For the word "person", state how many lines of the records include it, with no other text.

BEGIN

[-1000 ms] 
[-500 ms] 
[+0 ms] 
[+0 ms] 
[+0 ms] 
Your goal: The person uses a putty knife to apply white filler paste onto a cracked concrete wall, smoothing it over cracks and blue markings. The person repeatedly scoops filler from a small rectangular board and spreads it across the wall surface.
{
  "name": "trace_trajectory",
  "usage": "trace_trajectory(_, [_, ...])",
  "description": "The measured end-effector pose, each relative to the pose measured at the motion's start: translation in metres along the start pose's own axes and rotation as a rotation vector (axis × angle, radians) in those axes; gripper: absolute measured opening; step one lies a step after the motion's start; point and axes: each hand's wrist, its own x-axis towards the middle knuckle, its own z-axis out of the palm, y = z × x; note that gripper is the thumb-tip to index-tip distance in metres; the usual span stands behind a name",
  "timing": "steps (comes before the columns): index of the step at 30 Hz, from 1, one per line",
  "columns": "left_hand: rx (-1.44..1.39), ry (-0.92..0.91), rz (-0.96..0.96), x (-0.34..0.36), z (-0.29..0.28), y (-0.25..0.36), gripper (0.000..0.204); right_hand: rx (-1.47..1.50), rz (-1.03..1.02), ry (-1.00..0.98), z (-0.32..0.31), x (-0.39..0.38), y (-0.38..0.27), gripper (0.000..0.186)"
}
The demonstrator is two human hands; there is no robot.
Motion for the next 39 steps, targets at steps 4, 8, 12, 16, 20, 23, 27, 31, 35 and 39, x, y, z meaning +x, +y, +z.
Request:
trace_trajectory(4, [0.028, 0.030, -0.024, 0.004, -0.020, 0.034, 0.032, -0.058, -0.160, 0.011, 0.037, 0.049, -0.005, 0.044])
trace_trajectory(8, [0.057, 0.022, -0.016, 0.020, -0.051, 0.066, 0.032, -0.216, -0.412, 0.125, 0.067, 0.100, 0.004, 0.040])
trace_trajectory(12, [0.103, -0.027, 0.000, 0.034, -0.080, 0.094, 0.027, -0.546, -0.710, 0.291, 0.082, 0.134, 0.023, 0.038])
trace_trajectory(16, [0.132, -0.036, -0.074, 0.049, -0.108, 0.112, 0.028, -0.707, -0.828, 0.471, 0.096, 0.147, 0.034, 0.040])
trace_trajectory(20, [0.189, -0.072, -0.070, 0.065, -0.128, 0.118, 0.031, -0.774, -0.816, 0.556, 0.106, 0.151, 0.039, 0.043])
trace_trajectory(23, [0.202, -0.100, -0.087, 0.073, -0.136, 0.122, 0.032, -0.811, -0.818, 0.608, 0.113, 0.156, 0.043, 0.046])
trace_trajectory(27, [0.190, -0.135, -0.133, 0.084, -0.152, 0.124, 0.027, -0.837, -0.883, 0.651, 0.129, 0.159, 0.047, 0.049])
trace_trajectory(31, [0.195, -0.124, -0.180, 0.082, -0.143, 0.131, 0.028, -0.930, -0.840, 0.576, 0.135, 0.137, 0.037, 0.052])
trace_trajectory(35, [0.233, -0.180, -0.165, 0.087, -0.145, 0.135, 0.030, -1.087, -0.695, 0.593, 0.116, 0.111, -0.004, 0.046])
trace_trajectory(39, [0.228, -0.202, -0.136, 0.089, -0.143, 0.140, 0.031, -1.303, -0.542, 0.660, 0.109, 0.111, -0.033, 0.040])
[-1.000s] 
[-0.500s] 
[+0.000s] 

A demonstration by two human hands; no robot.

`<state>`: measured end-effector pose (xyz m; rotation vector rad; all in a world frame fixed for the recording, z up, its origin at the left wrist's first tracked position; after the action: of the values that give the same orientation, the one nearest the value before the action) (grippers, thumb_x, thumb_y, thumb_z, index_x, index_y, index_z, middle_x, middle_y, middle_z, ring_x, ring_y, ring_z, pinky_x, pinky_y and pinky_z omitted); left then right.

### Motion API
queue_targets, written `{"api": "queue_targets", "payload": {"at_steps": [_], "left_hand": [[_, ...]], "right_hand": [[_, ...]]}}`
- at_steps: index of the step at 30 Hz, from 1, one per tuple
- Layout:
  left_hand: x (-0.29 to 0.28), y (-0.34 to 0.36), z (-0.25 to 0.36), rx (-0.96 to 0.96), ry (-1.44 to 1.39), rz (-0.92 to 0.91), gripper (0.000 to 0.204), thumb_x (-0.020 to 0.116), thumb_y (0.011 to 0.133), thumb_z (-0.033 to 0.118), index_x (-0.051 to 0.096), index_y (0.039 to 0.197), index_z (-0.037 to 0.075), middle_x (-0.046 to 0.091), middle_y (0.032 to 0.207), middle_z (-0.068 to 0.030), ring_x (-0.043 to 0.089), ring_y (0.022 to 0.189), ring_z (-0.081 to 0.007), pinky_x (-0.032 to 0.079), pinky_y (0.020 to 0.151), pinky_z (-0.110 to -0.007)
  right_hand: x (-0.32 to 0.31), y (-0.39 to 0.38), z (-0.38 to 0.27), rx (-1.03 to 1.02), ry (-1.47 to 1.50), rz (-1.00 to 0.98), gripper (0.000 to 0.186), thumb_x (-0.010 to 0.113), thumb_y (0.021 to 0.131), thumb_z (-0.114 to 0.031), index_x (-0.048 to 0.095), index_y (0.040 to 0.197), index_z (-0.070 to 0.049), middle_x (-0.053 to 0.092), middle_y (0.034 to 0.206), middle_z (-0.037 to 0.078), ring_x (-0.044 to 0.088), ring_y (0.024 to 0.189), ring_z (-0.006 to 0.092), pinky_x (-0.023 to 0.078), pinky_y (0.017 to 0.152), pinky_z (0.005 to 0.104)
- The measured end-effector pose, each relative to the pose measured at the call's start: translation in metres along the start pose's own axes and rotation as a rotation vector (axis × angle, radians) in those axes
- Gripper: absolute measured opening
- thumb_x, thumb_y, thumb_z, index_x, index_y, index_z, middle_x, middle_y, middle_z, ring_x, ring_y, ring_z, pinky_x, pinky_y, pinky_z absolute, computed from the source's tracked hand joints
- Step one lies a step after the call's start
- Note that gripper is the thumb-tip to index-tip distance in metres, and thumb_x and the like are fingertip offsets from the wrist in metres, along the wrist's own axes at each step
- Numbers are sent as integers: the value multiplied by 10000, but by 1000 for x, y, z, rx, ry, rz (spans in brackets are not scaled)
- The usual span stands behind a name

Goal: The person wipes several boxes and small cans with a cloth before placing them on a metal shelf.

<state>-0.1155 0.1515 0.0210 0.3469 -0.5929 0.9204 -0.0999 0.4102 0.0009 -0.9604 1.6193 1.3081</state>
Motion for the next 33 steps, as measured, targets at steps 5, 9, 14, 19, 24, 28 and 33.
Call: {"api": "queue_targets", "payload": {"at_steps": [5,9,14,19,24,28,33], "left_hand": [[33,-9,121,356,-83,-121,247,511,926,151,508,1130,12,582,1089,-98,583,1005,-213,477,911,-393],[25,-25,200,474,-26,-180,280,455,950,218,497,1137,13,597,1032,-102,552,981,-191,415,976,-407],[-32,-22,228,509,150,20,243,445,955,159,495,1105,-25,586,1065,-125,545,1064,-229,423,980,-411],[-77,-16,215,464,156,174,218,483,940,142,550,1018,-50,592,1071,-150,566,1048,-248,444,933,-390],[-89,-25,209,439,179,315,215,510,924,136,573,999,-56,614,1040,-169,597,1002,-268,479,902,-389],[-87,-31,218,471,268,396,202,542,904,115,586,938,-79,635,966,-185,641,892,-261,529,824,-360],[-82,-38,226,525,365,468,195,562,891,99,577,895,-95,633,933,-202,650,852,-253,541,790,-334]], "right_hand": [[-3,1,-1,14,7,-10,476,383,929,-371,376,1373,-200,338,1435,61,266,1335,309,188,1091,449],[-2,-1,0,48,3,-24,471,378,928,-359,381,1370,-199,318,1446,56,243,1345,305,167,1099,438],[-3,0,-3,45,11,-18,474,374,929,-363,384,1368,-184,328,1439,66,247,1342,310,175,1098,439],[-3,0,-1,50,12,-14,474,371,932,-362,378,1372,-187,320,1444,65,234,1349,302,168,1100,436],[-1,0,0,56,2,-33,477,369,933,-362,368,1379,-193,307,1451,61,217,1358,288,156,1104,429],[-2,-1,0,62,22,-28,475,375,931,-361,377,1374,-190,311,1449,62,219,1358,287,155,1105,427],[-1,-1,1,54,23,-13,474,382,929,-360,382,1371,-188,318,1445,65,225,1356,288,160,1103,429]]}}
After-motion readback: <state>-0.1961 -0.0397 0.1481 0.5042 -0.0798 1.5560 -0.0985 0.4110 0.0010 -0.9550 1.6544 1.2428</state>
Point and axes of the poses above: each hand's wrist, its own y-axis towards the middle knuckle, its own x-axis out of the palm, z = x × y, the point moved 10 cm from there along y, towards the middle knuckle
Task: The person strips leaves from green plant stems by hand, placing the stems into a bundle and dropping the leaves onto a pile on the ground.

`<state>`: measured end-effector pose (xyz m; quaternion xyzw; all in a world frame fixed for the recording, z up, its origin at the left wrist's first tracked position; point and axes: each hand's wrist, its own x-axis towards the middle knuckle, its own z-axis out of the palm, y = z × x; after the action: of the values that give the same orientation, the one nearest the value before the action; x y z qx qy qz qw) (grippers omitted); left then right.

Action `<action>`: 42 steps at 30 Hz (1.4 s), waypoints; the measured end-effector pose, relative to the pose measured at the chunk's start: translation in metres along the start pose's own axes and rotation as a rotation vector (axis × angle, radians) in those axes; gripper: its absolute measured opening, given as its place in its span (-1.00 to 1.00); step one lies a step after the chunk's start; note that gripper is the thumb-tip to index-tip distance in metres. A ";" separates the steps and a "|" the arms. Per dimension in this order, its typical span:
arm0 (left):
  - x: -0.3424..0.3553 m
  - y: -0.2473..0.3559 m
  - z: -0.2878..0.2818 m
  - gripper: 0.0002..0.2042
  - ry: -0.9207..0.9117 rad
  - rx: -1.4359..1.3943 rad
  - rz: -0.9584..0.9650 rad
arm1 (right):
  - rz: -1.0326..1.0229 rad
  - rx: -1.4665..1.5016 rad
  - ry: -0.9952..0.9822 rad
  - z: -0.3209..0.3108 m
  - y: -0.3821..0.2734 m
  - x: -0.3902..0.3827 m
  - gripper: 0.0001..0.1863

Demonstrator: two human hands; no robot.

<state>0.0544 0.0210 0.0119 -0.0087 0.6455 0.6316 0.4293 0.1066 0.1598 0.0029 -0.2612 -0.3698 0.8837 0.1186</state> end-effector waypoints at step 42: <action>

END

§ WRITTEN ANSWER:
3